**Exercise details:** Filtering the records below, copy only those lines that include the word "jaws".

*** Opening Input ***

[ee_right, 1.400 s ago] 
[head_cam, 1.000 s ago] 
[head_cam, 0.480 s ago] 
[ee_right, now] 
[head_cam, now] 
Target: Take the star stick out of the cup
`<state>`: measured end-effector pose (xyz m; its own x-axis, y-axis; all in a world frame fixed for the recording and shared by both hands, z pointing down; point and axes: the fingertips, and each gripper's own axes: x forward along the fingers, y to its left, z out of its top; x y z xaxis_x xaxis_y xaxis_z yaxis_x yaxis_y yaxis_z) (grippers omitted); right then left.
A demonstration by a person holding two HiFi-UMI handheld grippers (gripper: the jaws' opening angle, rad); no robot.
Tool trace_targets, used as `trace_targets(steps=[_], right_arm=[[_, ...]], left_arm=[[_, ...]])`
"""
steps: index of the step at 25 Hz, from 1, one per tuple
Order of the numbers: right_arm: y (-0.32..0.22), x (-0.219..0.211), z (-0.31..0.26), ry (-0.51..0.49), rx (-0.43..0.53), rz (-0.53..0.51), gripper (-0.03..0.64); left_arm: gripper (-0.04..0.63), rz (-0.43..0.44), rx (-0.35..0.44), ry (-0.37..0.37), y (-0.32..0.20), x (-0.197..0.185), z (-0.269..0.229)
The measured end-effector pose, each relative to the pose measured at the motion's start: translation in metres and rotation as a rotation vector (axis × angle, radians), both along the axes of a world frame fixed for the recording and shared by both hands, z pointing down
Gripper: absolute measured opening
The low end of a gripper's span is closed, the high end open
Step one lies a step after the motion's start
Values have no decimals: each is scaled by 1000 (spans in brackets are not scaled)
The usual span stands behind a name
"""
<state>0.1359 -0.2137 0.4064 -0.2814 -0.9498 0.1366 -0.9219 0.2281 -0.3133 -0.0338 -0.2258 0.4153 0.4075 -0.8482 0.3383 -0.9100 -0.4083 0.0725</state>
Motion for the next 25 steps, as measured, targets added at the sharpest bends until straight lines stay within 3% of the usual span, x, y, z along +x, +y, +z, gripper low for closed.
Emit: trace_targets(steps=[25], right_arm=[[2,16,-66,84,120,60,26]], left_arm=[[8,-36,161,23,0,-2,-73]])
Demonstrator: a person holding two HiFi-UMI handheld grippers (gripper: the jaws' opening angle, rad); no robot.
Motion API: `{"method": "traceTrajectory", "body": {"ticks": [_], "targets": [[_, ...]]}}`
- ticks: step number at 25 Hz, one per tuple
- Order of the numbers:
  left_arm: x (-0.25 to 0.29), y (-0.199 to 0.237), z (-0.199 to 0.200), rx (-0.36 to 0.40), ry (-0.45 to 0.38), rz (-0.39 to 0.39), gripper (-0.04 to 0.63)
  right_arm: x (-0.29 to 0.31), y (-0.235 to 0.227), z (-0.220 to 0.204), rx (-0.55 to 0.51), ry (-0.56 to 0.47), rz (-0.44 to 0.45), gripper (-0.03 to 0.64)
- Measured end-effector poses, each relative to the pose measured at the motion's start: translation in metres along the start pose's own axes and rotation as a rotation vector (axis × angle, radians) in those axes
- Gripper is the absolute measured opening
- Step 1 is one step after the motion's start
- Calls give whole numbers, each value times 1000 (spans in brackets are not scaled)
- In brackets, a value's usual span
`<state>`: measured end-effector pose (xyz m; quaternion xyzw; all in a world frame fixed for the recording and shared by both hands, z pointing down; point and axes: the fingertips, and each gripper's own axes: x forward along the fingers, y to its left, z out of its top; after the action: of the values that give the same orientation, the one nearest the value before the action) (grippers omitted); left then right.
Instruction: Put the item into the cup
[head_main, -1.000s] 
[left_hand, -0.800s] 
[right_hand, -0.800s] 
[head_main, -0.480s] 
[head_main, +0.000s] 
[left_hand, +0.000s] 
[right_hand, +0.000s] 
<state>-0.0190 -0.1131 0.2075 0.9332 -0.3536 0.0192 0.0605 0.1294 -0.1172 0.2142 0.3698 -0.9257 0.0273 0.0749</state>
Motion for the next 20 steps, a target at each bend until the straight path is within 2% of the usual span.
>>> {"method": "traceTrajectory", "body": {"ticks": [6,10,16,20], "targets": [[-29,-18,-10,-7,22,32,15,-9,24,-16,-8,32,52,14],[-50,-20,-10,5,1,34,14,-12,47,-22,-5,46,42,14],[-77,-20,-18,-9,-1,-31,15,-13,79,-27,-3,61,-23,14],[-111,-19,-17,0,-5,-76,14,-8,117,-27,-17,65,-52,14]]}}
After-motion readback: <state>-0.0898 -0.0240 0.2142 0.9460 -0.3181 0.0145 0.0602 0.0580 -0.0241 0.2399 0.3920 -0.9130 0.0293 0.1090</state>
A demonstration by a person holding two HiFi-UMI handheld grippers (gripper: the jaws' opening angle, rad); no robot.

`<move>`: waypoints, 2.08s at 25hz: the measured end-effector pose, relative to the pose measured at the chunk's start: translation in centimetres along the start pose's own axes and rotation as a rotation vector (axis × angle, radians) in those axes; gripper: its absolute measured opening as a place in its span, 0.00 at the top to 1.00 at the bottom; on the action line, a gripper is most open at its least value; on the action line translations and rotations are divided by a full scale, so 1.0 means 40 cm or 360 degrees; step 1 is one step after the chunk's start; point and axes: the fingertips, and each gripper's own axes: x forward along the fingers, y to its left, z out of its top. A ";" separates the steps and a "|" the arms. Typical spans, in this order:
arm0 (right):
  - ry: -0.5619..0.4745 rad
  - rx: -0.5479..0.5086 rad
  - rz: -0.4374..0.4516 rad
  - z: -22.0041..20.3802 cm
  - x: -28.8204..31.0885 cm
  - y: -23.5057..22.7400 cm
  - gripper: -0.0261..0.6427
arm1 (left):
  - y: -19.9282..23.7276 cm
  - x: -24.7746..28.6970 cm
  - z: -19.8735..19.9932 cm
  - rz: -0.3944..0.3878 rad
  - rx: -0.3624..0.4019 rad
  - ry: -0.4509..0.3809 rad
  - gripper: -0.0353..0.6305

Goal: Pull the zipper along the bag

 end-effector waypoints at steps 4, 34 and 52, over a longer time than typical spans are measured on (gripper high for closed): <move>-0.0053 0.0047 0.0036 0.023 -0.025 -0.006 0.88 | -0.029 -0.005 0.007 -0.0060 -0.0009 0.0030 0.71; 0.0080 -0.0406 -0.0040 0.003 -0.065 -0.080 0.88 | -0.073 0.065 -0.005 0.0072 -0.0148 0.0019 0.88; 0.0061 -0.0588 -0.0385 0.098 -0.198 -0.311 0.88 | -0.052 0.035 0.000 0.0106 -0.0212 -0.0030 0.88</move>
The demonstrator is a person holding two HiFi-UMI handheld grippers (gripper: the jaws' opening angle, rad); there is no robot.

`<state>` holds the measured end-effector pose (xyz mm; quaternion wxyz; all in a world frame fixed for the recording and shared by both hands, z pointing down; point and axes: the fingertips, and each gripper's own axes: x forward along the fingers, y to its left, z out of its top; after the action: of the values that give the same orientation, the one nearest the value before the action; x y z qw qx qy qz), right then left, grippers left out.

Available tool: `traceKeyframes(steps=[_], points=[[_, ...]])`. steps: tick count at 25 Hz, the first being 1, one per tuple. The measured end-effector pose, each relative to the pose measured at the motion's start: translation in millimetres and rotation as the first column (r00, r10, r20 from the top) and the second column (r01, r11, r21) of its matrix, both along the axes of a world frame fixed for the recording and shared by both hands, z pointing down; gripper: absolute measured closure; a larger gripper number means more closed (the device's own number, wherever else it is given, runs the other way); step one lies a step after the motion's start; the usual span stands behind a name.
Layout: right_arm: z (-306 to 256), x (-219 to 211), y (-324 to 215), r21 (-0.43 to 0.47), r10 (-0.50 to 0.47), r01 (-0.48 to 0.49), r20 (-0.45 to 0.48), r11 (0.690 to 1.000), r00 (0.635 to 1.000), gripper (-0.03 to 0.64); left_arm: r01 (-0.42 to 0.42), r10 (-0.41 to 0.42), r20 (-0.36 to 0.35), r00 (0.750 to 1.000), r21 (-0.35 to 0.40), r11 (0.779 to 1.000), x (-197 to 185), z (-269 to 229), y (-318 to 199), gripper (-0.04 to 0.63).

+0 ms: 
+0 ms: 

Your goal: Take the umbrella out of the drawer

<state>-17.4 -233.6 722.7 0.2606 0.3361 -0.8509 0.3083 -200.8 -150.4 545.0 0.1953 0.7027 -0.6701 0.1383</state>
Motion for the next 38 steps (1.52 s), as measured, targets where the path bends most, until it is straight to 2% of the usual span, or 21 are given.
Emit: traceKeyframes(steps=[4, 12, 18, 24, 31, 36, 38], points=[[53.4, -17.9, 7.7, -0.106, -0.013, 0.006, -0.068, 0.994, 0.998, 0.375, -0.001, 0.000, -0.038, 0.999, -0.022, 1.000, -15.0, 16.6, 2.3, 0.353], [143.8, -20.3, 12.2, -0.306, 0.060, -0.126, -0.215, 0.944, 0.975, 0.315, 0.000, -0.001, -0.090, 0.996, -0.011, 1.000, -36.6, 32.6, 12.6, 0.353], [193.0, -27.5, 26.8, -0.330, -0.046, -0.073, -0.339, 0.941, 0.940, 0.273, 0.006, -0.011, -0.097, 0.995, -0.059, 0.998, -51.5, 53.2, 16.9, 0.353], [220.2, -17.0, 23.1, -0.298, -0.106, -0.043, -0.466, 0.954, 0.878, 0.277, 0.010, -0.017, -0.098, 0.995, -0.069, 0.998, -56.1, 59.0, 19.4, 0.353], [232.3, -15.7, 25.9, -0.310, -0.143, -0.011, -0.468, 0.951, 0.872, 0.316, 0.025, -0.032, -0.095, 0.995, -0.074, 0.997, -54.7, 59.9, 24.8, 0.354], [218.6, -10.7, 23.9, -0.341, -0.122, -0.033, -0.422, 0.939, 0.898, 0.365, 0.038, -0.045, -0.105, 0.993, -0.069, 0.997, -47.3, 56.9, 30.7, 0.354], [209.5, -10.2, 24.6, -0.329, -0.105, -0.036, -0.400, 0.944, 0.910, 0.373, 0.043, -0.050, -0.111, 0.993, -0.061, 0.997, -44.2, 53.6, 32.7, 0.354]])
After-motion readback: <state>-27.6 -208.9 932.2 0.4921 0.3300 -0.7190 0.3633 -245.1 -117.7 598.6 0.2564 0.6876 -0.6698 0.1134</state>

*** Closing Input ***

**Result of this exercise:**
A demonstration by a person holding two HiFi-UMI handheld grippers (gripper: the jaws' opening angle, rad); no robot.
Demonstrator: a person holding two HiFi-UMI handheld grippers (gripper: the jaws' opening angle, rad); no robot.
A demonstration by a person holding two HiFi-UMI handheld grippers (gripper: the jaws' opening angle, rad); no robot.
The demonstrator is a person holding two HiFi-UMI handheld grippers (gripper: the jaws' opening angle, rad); there is no robot.

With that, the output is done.